Yo lo miro desde la puerta que lleva al sótano, por una ranura entre el marco y la tapia. Y lo veo a mi hermano orinar sobre los troncos que van a ser santos y saltar sobre ángeles sin alas y vírgenes sin cara. “Un día aprenderá”, se lo ha dicho papá a mamá, “y vendrán a buscarlo porque también sabrá esculpir en madera y detallar los acabados primorosamente”, como él, como papá, que es pulido de talla y detalla. “Virgen santa” digo yo, recordándolo mear los troncos.
El Padre Venancio ha venido a visitar abajo a papá. Le ha advertido que necesita los nuevos apóstoles para la bendición del obispo que vendrá en tres semanas. “Tendré que disponer de más mano de obra, y no tengo”, dice papá. “Veré que puedo hacer”, dice el Padre Venancio.
Hoy han llegado tres seminaristas y dos novicias que el Padre Venancio mandó para ayudar ahí abajo, en el taller. Dos de los tres seminaristas ayudan a desbastar, a lijar, a pulir troncos desnudos; troncos de madera con forma de troncos humanos. El otro, el moreno de ojos grises y piel de niño dios, acaricia unas enormes alas de roble blanco y yo solo puedo ver un ángel autoesculpiéndose. Lo miro todo el día, varios días. ¡En el nombre del padre, del hijo, del espíritu santo!… Padre Venancio: ¿No sería menos mala si orino también los troncos?.

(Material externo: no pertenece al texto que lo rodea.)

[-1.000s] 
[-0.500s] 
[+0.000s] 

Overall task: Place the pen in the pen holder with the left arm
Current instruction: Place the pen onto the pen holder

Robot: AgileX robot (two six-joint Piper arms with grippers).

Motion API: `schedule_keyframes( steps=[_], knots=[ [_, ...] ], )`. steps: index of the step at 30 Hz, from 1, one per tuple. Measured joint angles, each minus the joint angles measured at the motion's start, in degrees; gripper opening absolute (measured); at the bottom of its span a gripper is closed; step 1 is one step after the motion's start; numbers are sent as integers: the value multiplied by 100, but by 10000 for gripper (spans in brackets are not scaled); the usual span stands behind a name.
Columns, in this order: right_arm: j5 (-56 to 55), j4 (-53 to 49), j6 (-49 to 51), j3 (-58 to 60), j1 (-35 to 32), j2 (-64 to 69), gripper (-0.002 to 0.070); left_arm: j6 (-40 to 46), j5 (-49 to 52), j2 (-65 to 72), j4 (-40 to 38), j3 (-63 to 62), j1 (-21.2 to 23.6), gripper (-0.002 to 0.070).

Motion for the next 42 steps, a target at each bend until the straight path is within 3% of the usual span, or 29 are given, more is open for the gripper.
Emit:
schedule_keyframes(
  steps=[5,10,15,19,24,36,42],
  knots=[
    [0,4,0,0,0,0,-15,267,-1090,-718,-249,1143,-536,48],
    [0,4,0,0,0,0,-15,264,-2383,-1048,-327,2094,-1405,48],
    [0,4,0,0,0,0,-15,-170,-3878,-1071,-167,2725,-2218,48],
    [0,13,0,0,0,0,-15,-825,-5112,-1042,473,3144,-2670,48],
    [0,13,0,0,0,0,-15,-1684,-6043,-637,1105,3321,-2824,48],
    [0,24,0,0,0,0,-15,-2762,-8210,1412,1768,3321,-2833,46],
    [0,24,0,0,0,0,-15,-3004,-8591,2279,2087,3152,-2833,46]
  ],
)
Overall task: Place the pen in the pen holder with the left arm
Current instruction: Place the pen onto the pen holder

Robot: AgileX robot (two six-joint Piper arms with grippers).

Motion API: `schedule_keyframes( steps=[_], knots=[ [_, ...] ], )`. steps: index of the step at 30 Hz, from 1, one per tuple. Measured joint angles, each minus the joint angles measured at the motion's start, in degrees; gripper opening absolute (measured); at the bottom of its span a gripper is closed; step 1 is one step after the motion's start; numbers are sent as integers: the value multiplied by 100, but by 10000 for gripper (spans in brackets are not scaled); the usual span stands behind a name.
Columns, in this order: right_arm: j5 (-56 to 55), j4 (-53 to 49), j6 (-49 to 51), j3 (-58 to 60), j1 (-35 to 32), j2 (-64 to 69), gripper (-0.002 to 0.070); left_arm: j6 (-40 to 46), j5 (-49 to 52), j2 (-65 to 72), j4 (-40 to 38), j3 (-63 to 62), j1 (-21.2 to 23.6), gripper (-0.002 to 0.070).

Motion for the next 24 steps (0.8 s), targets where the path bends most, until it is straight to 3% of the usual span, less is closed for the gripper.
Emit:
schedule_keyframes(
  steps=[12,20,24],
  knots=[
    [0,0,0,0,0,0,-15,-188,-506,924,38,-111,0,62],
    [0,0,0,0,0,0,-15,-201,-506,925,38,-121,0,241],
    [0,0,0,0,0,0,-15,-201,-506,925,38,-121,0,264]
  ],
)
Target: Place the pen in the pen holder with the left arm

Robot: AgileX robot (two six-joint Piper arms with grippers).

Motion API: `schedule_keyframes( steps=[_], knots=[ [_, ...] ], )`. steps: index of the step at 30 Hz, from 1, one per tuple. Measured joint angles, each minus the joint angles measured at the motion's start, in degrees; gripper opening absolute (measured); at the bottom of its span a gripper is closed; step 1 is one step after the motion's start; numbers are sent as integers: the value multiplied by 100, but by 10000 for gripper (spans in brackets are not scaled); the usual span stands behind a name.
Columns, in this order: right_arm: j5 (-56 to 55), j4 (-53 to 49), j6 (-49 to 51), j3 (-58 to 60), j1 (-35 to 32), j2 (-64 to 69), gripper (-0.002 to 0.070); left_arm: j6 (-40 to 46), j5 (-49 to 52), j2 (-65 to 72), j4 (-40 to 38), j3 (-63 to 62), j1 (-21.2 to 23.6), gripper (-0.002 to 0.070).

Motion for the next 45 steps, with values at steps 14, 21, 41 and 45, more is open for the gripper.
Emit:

Papá no ha tenido más remedio que pedir a mamá y a mí que nos pongamos o no podrá salir gente de ahí abajo para cuando el obispo llegue. Entro, por fin entro y el taller, que es más grande de lo que recordaba, está lleno de recovecos, cuerpos y armazones: cuerpos rústicos, cuerpos a medio pulir, cuerpos incompletos, cuerpos terminados. Hay polvo en el aire, cuesta un poco respirar, la nariz pica. Papá corta un tronco en la sierra sinfín, mi hermano clava una santa, las novicias lijan un apóstol seco. Mamá aparta un gran ángel caído en el pasillo y me hace un guiño para que pase al rincón de los ángeles. Recorro una hilera de alas, y en medio, el cuerpo de un ángel de ébano… tan preciosamente esculpido, tan vívido que decido hablarle. El ruido de la sierra cortadora me obliga a acercarme a su oído. Imagino que me habla. Y para oírlo, acerco también mi oído a sus labios. Jugamos, sonreímos. Yo le digo que no soy ángel, ni santa, que soy virgen. Sonríe y se hace a pulirme el tronco, a tallarme. Yo también abarco su talle para reconocer su textura. Es tan suave que mis labios no lo creen. Siento un olor a madera joven, madera fina, madera dura. Mi corazón se abre, se recoge, se agita como las hojas del laurel en las brisas de agosto. Sus manos de artesano estrujan mi cuerpo y una savia ardiente me recorre el tronco, quemando mis fibras. Ahora todo está impregnado de un embriagante aroma a cerezo y a pino y a comino crespo. Eso, huele a comino crespo. Hay más polvo en el aire, respiro astillada de placer con la dificultad de un fuelle roto, con urgencia, con miedo. Tiemblo. Y un flash de eternidad me santifica. O sataniza, no me importa. Soy un s**o de aserrín toda por dentro, un s**o que se rompe y se derrama. Suspiro. Lloro. Y entre el sofoco y la humedad bendigo el sótano. Qué gusto celestial siento aquí abajo.
Termino con el ángel justo cuando papá va a ver cómo llevo las alas. “No sirves para esto”, dice. Encarga al seminarista de ojos grises para que siga con mis alas y me manda a estorbar arriba. “Nunca vas a aprender a hacer un ángel” remacha. “Yo tengo fe en que sí”, digo mirando al seminarista, y toco madera.
Más tarde papá sabrá —por el Padre Venancio—, que falta una virgen, pero sobra un ángel.